YOUR INSTRUCTIONS
From the records beneath, determine how many lines contain "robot" and report only that figure.
★ ★ ★ ★ ★ ★ ★
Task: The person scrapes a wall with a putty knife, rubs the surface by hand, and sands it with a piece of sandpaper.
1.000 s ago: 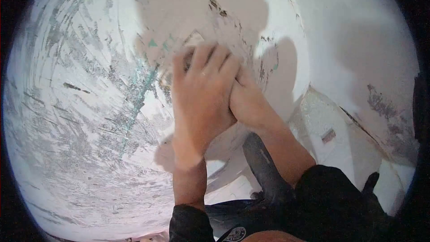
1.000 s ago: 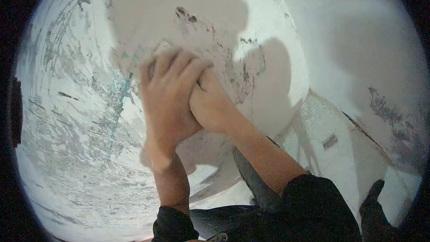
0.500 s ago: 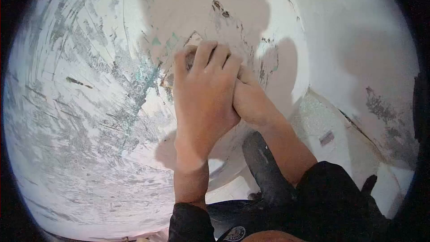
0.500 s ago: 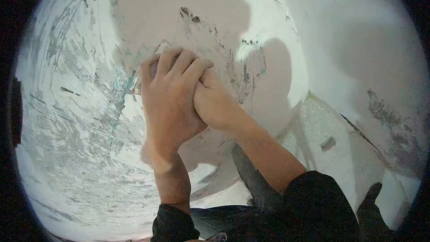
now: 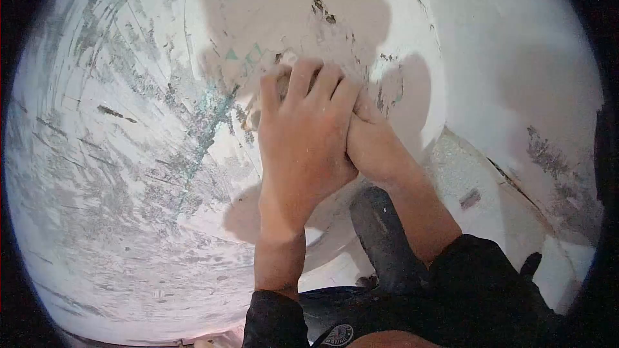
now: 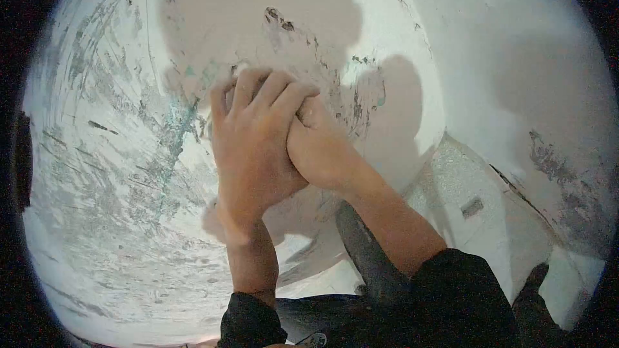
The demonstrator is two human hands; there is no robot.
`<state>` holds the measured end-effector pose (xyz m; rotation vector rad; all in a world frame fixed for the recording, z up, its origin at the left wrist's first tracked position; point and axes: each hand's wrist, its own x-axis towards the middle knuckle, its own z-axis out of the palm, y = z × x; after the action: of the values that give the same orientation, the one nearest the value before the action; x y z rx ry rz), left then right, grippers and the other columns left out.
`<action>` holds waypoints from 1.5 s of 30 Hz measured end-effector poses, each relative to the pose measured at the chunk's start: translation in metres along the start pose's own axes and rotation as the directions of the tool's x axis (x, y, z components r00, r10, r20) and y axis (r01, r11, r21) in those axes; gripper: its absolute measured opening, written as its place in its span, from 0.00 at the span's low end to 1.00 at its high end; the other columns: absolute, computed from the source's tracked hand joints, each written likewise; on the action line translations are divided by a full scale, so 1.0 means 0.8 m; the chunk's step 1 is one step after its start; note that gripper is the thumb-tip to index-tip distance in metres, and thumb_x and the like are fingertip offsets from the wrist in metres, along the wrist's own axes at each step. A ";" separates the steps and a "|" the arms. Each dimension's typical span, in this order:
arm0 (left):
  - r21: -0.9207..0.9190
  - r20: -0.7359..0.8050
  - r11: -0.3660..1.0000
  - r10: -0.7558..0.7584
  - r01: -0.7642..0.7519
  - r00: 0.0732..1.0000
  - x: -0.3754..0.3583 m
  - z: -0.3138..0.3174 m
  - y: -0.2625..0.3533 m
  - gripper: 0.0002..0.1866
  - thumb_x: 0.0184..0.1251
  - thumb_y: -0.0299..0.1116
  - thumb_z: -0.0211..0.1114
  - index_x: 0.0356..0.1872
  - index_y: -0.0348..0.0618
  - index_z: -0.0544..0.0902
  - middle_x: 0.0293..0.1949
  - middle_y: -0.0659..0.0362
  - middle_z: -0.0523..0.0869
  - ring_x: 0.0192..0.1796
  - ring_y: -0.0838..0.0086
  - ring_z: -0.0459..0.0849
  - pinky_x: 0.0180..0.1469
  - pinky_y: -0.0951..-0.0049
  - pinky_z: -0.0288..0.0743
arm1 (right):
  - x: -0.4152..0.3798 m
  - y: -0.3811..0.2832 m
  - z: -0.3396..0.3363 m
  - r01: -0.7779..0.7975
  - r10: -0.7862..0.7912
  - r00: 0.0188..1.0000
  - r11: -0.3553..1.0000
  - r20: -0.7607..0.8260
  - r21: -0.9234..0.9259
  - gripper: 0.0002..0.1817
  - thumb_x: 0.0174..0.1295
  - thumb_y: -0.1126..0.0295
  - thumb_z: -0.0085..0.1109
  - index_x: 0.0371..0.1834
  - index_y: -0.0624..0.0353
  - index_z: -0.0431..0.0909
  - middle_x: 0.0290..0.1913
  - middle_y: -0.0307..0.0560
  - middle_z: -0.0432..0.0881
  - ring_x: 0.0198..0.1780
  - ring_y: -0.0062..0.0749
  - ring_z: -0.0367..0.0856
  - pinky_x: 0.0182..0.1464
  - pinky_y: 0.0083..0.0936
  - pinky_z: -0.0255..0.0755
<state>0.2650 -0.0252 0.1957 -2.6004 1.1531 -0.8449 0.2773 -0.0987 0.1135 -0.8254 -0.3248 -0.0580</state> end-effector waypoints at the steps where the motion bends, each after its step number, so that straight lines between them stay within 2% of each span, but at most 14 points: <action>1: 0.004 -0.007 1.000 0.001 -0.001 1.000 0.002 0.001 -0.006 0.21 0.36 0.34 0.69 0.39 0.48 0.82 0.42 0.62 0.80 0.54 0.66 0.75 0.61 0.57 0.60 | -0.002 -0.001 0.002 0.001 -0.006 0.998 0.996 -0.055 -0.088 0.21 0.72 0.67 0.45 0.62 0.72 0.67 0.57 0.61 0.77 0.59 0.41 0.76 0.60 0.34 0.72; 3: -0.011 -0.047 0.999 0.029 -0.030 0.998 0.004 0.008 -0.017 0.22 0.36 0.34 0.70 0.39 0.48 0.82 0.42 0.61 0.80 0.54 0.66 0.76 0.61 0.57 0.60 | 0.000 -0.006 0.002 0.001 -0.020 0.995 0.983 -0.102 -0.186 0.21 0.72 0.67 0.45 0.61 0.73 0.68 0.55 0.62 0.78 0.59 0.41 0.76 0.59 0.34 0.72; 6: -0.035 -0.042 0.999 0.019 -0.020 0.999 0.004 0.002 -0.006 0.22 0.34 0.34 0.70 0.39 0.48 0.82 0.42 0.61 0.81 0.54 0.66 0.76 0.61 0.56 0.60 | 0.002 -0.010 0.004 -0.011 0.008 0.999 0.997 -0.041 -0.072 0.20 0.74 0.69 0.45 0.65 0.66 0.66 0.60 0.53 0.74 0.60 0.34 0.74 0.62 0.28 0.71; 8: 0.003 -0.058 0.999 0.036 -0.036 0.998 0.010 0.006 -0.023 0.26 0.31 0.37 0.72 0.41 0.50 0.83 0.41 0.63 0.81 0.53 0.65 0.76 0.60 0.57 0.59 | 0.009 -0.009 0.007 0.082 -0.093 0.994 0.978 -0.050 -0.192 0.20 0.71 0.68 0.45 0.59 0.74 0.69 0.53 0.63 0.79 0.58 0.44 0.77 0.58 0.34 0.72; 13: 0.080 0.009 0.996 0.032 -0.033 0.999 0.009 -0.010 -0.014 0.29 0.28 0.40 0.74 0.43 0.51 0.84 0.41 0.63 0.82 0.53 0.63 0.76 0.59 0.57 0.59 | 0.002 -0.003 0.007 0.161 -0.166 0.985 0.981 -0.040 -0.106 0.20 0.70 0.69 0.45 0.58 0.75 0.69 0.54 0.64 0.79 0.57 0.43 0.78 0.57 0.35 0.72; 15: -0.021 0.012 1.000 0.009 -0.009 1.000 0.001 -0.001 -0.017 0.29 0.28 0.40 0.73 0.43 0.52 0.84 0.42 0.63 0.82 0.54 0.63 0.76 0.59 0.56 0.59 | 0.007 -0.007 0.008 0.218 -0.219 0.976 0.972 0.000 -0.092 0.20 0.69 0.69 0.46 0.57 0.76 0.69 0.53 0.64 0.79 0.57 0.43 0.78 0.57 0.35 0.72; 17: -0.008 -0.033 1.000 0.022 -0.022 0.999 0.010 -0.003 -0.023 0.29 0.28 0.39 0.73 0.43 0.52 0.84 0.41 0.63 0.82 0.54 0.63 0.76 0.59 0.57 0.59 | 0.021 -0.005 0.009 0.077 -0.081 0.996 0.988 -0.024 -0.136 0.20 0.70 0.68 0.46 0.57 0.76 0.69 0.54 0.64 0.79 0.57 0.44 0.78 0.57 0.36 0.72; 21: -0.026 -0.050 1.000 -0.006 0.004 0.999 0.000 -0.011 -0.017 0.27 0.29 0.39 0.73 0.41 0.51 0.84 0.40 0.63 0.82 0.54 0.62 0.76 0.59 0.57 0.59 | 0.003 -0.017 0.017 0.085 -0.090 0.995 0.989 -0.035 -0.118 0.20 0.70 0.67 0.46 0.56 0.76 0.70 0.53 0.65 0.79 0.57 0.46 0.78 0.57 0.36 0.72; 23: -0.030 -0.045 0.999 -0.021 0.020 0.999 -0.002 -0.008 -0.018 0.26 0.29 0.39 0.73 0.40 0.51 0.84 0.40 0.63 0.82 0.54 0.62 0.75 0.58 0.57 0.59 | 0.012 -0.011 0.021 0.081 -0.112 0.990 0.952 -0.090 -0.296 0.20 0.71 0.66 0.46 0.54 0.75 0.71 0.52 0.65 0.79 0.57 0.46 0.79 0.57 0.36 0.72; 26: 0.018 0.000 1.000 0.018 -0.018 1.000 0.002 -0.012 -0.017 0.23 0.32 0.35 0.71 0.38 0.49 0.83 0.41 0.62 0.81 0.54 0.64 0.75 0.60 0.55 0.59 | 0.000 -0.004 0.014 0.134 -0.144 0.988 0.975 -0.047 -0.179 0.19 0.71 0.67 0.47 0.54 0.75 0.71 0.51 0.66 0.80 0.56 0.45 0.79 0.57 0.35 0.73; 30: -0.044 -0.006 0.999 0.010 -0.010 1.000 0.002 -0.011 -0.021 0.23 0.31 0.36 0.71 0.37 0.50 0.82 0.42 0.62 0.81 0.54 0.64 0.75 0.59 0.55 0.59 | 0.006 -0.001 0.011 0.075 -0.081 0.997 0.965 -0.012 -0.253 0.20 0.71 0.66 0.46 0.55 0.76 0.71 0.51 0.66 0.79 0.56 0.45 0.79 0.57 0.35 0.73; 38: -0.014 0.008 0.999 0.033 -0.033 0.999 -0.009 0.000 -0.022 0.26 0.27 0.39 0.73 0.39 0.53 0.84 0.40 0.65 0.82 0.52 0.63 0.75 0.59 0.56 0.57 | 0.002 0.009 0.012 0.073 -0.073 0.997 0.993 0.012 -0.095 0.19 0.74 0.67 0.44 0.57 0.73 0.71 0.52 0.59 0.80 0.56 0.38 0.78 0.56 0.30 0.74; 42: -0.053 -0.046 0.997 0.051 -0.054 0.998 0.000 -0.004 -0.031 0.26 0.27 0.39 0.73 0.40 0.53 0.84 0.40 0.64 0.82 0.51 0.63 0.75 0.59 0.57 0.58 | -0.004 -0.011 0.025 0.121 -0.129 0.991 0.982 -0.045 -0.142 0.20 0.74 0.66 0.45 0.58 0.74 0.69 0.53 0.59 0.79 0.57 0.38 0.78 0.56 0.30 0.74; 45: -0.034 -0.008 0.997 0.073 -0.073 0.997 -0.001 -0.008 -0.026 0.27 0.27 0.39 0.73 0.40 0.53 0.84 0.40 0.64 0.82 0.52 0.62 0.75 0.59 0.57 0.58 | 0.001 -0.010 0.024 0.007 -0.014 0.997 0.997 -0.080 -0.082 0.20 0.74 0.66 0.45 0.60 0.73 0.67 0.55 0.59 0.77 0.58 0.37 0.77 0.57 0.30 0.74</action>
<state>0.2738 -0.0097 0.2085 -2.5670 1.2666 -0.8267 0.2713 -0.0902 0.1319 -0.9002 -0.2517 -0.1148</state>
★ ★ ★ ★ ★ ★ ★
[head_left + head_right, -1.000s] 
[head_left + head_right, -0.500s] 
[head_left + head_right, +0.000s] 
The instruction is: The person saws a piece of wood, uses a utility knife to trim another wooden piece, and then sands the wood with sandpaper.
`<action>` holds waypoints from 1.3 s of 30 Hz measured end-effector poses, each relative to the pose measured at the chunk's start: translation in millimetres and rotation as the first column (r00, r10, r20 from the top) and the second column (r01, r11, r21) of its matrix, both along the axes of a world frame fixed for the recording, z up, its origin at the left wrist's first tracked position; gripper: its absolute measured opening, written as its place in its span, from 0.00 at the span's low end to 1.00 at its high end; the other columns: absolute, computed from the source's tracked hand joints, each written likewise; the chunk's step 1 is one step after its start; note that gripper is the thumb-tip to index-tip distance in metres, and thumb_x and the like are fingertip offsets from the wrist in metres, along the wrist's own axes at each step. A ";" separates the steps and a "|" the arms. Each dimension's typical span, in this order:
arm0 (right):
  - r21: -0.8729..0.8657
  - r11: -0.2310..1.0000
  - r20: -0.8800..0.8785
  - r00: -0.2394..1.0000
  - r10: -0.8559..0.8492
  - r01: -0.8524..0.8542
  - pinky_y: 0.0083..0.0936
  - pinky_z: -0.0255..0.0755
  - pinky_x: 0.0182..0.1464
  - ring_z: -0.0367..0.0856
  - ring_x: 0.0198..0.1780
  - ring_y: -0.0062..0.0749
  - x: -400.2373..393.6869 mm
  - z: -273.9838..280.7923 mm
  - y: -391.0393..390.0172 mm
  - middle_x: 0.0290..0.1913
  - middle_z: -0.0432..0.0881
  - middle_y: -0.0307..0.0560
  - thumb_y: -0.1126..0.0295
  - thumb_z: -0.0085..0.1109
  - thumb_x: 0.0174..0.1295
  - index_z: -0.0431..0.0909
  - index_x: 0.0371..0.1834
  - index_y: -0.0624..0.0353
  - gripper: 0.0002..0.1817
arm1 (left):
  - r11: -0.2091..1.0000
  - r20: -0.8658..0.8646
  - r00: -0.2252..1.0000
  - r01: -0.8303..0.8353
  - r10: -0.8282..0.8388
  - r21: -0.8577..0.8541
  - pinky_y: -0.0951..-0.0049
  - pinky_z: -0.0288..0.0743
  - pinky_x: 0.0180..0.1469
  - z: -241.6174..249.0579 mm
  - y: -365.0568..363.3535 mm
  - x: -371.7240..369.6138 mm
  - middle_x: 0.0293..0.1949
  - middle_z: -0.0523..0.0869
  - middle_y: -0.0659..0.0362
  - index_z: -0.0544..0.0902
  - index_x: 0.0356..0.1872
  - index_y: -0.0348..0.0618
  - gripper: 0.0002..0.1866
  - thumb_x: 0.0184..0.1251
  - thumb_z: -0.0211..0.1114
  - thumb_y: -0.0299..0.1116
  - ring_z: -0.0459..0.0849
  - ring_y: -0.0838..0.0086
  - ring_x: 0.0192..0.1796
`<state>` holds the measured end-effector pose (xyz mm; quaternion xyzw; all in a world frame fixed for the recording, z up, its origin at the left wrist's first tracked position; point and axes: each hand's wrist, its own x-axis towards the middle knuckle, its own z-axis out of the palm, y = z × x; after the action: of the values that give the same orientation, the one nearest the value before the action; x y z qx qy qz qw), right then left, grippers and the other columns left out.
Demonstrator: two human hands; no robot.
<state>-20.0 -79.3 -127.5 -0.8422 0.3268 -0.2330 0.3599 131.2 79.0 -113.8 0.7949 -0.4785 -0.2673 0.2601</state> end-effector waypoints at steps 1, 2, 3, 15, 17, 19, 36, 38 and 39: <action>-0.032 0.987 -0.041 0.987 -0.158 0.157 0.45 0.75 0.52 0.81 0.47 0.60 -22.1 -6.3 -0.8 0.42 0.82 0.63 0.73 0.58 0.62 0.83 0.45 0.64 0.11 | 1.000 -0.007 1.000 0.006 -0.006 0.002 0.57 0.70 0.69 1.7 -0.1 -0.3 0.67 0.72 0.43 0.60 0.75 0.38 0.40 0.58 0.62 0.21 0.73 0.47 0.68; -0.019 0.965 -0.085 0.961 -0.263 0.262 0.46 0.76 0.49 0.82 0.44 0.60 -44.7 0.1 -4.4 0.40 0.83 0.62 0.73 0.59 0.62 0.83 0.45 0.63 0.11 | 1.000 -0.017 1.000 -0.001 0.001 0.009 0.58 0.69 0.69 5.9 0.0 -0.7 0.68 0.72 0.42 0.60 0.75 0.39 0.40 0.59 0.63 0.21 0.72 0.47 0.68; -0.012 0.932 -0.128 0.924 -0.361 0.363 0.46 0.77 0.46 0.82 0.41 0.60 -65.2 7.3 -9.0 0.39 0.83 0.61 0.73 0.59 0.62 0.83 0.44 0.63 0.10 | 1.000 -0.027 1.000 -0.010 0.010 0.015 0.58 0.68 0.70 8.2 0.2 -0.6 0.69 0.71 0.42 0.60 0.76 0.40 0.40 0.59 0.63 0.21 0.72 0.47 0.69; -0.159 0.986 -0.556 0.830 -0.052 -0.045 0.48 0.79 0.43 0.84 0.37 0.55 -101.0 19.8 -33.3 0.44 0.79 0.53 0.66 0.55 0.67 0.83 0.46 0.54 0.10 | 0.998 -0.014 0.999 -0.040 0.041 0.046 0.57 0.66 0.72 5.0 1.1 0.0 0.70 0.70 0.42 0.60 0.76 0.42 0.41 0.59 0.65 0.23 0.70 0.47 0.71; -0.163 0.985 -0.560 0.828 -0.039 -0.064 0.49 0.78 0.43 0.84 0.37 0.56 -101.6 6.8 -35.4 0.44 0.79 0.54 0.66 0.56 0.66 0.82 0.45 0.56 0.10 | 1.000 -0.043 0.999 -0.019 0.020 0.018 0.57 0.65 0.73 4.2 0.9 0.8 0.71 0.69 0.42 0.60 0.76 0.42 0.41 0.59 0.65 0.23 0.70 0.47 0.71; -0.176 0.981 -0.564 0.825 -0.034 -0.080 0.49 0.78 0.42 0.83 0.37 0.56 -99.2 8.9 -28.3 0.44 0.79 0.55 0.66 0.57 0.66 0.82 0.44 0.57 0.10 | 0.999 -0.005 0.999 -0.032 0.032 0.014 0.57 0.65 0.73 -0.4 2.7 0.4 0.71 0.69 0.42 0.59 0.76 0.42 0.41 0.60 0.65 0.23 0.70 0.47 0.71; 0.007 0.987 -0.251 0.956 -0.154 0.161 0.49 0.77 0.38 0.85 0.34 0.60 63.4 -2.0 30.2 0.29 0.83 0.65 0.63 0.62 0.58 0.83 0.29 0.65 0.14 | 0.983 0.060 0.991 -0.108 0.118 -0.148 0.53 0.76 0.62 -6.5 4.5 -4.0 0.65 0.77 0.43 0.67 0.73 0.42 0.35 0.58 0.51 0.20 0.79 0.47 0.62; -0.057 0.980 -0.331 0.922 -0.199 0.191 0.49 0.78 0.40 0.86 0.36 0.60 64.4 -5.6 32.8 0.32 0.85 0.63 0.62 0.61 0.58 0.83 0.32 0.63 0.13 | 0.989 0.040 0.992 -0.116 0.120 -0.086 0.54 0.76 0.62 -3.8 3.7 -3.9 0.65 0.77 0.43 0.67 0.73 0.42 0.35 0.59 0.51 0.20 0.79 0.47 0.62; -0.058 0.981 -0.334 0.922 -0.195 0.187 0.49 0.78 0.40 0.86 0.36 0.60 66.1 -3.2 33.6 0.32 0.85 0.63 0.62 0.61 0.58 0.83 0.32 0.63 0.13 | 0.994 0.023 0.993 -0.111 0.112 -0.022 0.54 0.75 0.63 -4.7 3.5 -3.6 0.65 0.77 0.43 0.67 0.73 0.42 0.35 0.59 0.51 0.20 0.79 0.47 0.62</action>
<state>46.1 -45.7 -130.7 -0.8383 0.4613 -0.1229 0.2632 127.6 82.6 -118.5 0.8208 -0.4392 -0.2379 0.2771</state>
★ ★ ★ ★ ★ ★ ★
EXERCISE SOLUTION
2